Optional: Zero-Width Removal TSV:

words
problematic\u200bword
another\u200cexample

Output Structure

kathairo automatically creates this directory structure in your current working directory:

output/
└── {language}/
    └── {projectName}/
        ├── verse/
        │   └── verse_{projectName}.tsv
        └── token/
            └── token_{projectName}.tsv

Note: The output/ directory is created relative to where you run the script, not relative to the input files.

Versification Support

kathairo handles complex versification mappings between different Bible versification systems.

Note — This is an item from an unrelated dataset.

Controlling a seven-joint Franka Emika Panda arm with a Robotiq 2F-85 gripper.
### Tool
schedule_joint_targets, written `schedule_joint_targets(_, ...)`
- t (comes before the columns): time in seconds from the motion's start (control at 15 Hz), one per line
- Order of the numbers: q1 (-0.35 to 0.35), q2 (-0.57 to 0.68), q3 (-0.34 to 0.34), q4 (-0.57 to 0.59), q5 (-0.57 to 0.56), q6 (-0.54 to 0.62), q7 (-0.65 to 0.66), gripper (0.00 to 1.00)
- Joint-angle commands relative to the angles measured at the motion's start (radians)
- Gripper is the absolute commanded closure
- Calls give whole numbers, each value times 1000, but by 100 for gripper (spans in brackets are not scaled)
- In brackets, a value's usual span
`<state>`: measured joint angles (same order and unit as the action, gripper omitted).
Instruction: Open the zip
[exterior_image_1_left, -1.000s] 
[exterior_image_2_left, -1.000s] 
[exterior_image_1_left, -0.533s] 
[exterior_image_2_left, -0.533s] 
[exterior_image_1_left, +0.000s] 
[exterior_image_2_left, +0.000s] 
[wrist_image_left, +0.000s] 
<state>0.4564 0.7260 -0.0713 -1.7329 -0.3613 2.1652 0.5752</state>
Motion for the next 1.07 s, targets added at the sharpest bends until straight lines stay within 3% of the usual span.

Using Built-in English Versification

import os
from kathairo.tsvs.build_tsv_json_parser import process_corpus

# Get the package's built-in versification file
import kathairo
package_dir = os.path.dirname(kathairo.__file__)
vrs_path = os.path.join(package_dir, "versification", "eng.vrs")

config = {
    "projectName": "MyBible",
    "language": "eng",
    "targetUsfmCorpusPath": "/data/usfm/",
    "targetVersificationPath": vrs_path,  # Use built-in versification
    "latinWhiteSpaceIncludedTokenizer": True
}

process_corpus(config)

Using a Local Versification File

If your versification file is in the same directory as your USFM files:

import os
from kathairo.tsvs.build_tsv_json_parser import process_corpus

# Get the current script directory
current_dir = os.path.dirname(os.path.abspath(__file__))

config = {
    "projectName": "BSB",
    "language": "eng",
    "targetUsfmCorpusPath": os.path.join(current_dir, "bsb_usfm"),
    "targetVersificationPath": os.path.join(current_dir, "bsb_usfm", "versification.vrs"),
    "latinWhiteSpaceIncludedTokenizer": True,
    "excludeCrossReferences": True
}

process_corpus(config)

Creating Custom Versification

from kathairo.versification.fix_versification import save_versification
from machine.scripture import Versification, VerseRef

# Load and modify a versification
versification = Versification.load("path/to/base_versification.vrs")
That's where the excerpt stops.